WHAT TO WORK ON:
The entire listing below is to be written out exactly, minus the pictures.

DATA BELOW:
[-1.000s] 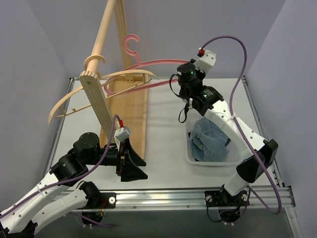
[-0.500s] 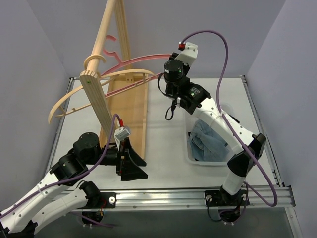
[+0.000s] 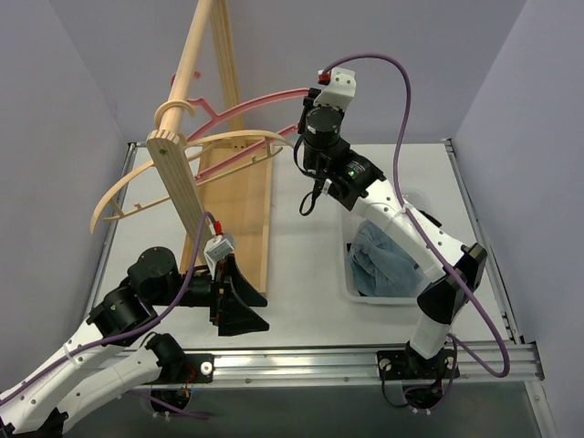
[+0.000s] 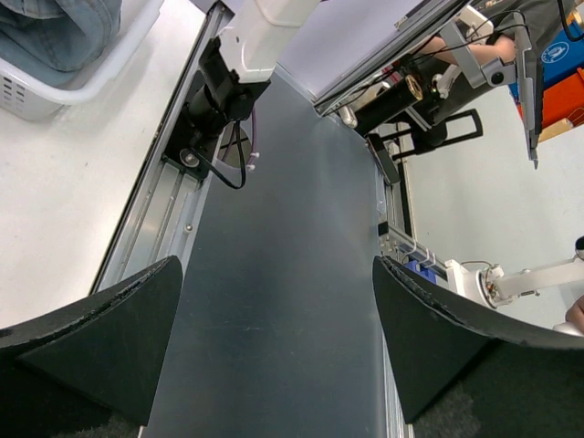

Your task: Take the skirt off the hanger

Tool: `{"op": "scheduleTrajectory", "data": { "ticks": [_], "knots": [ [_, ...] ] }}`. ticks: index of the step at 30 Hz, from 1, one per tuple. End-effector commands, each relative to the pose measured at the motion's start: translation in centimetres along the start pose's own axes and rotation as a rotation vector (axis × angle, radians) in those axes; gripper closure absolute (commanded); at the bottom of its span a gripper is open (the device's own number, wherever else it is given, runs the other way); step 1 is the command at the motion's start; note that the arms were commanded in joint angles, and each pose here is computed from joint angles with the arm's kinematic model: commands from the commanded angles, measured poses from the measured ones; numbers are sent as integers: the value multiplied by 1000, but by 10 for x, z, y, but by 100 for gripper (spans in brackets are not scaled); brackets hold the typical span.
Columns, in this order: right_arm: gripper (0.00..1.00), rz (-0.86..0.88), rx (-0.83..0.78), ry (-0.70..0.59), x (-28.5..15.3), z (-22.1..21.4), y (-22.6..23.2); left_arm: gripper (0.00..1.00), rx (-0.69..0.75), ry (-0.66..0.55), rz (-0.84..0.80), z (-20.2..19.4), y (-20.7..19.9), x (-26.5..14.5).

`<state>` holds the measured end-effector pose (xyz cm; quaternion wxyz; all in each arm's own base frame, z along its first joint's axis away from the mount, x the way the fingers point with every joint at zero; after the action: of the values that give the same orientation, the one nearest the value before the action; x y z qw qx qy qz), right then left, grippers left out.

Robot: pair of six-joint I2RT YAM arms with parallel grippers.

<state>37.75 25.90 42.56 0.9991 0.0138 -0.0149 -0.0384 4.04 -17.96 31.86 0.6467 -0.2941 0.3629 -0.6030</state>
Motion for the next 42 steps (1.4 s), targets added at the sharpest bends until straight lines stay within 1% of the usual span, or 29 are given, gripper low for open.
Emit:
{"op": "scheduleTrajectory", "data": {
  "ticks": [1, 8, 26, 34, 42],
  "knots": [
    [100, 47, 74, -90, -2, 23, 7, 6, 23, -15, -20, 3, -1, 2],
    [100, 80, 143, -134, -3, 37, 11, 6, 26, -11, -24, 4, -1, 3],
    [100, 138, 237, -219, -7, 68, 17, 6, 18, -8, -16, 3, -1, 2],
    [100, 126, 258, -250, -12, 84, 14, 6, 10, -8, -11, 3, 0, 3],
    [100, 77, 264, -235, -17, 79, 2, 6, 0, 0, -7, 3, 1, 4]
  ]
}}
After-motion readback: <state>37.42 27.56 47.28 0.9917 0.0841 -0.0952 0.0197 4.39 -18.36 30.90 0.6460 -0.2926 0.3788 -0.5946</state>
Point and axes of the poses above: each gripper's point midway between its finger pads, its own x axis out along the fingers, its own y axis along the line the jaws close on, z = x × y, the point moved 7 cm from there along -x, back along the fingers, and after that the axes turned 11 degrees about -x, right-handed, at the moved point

YOUR SOLUTION:
[-1.000s] 
[-0.500s] 
[+0.000s] 
[+0.000s] 

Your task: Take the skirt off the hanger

Tool: `{"op": "scheduleTrajectory", "data": { "ticks": [_], "knots": [ [_, ...] ] }}`. ticks: index of the step at 30 Hz, from 1, one per tuple. End-effector commands, each relative to the pose measured at the motion's start: translation in centimetres along the start pose's own axes and rotation as a rotation vector (axis × angle, radians) in those axes; gripper closure absolute (commanded); at the bottom of its span a gripper is open (the device's own number, wherever else it is given, runs the other way); step 1 is the command at the motion's start; note that the arms were commanded in joint angles, and each pose here is computed from joint angles with the arm's kinematic model: commands from the commanded angles, measured poses from the measured ones; numbers are sent as integers: the value multiplied by 1000, but by 10 for x, z, y, but by 100 for gripper (spans in brackets are not scaled); brackets hold the typical span.
Columns, in this order: right_arm: gripper (0.00..1.00), rz (-0.86..0.88), rx (-0.83..0.78), ry (-0.70..0.59), x (-28.5..15.3), z (-22.1..21.4), y (-22.6..23.2); left_arm: gripper (0.00..1.00), rx (-0.69..0.75), ry (-0.66..0.55), rz (-0.84..0.80), z (-20.2..19.4), y (-20.7..19.9), x (-26.5..14.5).

`<state>` holds the measured end-effector pose (xyz cm; quaternion wxyz; all in each arm's own base frame, z along its first joint's axis away from the mount, x the way the fingers point with every joint at zero; after the action: of the values that give the same orientation, the one nearest the value before the action; x y z qw qx qy qz), right then left, grippers left out.

Robot: pair of six-joint I2RT YAM arms with parallel grippers.

<state>37.75 25.90 42.56 0.9991 0.0138 -0.0149 -0.0384 4.04 -17.96 31.86 0.6467 -0.2941 0.3629 -0.6030</state>
Motion for the next 42 steps (1.4 s), targets added at the sharpest bends until straight lines stay within 1% of the usual span, or 29 are given, gripper low for open.
Emit:
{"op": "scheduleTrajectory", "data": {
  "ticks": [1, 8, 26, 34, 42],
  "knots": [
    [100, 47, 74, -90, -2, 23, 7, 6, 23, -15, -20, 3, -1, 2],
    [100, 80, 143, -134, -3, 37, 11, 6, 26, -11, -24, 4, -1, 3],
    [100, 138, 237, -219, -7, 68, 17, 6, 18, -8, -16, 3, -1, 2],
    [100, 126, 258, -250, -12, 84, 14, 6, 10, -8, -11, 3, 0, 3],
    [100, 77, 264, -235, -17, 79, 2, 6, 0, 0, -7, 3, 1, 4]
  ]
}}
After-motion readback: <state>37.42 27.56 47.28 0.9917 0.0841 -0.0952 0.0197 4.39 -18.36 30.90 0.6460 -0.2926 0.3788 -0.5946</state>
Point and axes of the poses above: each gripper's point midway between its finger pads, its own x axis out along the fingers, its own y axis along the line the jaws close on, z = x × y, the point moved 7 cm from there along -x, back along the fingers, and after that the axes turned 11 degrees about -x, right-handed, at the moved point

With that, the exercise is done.